WORK REQUEST ▸
Your answer must be the records below, printed exactly.

------------------------

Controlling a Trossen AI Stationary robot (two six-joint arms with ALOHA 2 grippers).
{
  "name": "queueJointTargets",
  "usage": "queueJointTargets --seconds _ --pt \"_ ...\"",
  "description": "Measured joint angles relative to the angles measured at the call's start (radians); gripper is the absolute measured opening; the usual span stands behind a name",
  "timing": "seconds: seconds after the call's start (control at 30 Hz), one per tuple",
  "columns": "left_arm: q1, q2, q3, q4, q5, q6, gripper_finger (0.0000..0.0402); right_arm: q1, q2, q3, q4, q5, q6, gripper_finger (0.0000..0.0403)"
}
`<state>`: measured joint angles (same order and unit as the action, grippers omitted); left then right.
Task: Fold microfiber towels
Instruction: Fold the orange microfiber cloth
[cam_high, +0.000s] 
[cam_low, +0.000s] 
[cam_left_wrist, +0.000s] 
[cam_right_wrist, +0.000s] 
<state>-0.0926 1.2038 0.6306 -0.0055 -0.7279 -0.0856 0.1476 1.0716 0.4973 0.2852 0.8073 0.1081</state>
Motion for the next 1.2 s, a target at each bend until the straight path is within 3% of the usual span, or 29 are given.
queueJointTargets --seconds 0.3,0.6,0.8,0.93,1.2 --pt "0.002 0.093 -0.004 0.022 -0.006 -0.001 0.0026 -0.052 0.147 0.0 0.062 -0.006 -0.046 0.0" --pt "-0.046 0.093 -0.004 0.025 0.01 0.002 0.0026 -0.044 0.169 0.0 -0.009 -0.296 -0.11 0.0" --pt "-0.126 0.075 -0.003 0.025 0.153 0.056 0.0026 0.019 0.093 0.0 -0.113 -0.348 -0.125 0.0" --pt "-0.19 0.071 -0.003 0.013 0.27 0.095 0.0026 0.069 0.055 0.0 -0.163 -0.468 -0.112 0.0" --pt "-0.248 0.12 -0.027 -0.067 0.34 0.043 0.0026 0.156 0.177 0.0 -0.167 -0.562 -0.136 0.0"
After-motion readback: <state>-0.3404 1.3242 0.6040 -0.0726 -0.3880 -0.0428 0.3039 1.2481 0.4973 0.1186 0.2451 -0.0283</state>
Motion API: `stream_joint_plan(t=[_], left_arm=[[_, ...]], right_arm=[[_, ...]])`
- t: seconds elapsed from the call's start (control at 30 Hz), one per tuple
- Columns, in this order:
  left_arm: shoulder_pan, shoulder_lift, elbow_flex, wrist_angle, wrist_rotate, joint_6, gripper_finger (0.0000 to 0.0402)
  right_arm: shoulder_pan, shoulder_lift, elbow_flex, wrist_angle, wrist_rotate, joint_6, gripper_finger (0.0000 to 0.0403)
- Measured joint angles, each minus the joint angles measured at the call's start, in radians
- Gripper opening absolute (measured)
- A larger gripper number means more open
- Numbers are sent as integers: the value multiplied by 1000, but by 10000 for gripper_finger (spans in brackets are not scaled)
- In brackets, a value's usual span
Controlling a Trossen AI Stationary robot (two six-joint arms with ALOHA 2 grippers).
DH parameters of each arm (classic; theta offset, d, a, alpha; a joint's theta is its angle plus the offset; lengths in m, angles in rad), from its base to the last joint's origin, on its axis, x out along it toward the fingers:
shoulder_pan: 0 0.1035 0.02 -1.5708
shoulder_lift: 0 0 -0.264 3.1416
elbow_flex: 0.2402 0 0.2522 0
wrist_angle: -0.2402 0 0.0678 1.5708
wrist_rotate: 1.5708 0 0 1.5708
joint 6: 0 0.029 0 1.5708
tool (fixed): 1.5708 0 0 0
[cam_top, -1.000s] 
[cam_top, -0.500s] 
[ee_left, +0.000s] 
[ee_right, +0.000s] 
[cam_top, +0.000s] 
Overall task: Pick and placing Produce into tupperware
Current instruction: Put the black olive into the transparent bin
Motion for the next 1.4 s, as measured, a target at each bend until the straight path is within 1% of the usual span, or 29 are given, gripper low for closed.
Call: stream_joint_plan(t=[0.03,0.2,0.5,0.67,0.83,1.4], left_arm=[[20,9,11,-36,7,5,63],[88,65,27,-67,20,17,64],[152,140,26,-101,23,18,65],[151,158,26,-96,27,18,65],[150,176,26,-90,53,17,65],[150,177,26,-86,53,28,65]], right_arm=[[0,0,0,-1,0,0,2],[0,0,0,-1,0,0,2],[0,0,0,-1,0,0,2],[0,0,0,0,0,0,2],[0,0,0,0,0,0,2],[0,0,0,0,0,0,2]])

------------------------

ANSWER SECTION ▸
Controlling a Trossen AI Stationary robot (two six-joint arms with ALOHA 2 grippers).
{
  "name": "queueJointTargets",
  "usage": "queueJointTargets --seconds _ --pt \"_ ...\"",
  "description": "Measured joint angles relative to the angles measured at the call's start (radians); gripper is the absolute measured opening; the usual span stands behind a name",
  "timing": "seconds: seconds after the call's start (control at 30 Hz), one per tuple",
  "columns": "left_arm: q1, q2, q3, q4, q5, q6, gripper_finger (0.0000..0.0402); right_arm: q1, q2, q3, q4, q5, q6, gripper_finger (0.0000..0.0403)"
}
`<state>`: measured joint angles (same order and unit as the action, grippers omitted); left then right.
Task: Fold microfiber towels
Instruction: Fold the orange microfiber cloth
[cam_high, +0.000s] 
[cam_low, +0.000s] 
[cam_left_wrist, +0.000s] 
[cam_right_wrist, +0.000s] 
<state>-0.0926 1.2038 0.6306 -0.0055 -0.7279 -0.0856 0.1476 1.0716 0.4973 0.2852 0.8073 0.1081</state>
Motion for the next 1.2 s, a target at each bend until the straight path is within 3% of the usual span, or 29 are given.
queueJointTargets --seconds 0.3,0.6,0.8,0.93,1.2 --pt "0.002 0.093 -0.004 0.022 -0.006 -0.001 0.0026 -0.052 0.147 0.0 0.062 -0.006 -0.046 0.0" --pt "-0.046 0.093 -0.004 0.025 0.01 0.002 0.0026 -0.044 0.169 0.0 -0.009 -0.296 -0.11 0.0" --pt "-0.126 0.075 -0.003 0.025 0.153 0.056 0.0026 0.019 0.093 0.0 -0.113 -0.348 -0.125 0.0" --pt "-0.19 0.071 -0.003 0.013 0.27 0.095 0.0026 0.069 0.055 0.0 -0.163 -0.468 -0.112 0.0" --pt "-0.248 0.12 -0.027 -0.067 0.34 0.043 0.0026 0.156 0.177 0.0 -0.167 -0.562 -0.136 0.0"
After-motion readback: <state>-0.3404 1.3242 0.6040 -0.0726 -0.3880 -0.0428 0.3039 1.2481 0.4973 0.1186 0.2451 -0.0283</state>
Motion API: `stream_joint_plan(t=[_], left_arm=[[_, ...]], right_arm=[[_, ...]])`
- t: seconds elapsed from the call's start (control at 30 Hz), one per tuple
- Columns, in this order:
  left_arm: shoulder_pan, shoulder_lift, elbow_flex, wrist_angle, wrist_rotate, joint_6, gripper_finger (0.0000 to 0.0402)
  right_arm: shoulder_pan, shoulder_lift, elbow_flex, wrist_angle, wrist_rotate, joint_6, gripper_finger (0.0000 to 0.0403)
- Measured joint angles, each minus the joint angles measured at the call's start, in radians
- Gripper opening absolute (measured)
- A larger gripper number means more open
- Numbers are sent as integers: the value multiplied by 1000, but by 10000 for gripper_finger (spans in brackets are not scaled)
- In brackets, a value's usual span
Controlling a Trossen AI Stationary robot (two six-joint arms with ALOHA 2 grippers).
DH parameters of each arm (classic; theta offset, d, a, alpha; a joint's theta is its angle plus the offset; lengths in m, angles in rad), from its base to the last joint's origin, on its axis, x out along it toward the fingers:
shoulder_pan: 0 0.1035 0.02 -1.5708
shoulder_lift: 0 0 -0.264 3.1416
elbow_flex: 0.2402 0 0.2522 0
wrist_angle: -0.2402 0 0.0678 1.5708
wrist_rotate: 1.5708 0 0 1.5708
joint 6: 0 0.029 0 1.5708
tool (fixed): 1.5708 0 0 0
[cam_top, -1.000s] 
[cam_top, -0.500s] 
[ee_left, +0.000s] 
[ee_right, +0.000s] 
[cam_top, +0.000s] 
Overall task: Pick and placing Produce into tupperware
Current instruction: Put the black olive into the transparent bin
Motion for the next 1.4 s, as measured, a target at each bend until the straight path is within 1% of the usual span, or 29 are given, gripper low for closed.
Call: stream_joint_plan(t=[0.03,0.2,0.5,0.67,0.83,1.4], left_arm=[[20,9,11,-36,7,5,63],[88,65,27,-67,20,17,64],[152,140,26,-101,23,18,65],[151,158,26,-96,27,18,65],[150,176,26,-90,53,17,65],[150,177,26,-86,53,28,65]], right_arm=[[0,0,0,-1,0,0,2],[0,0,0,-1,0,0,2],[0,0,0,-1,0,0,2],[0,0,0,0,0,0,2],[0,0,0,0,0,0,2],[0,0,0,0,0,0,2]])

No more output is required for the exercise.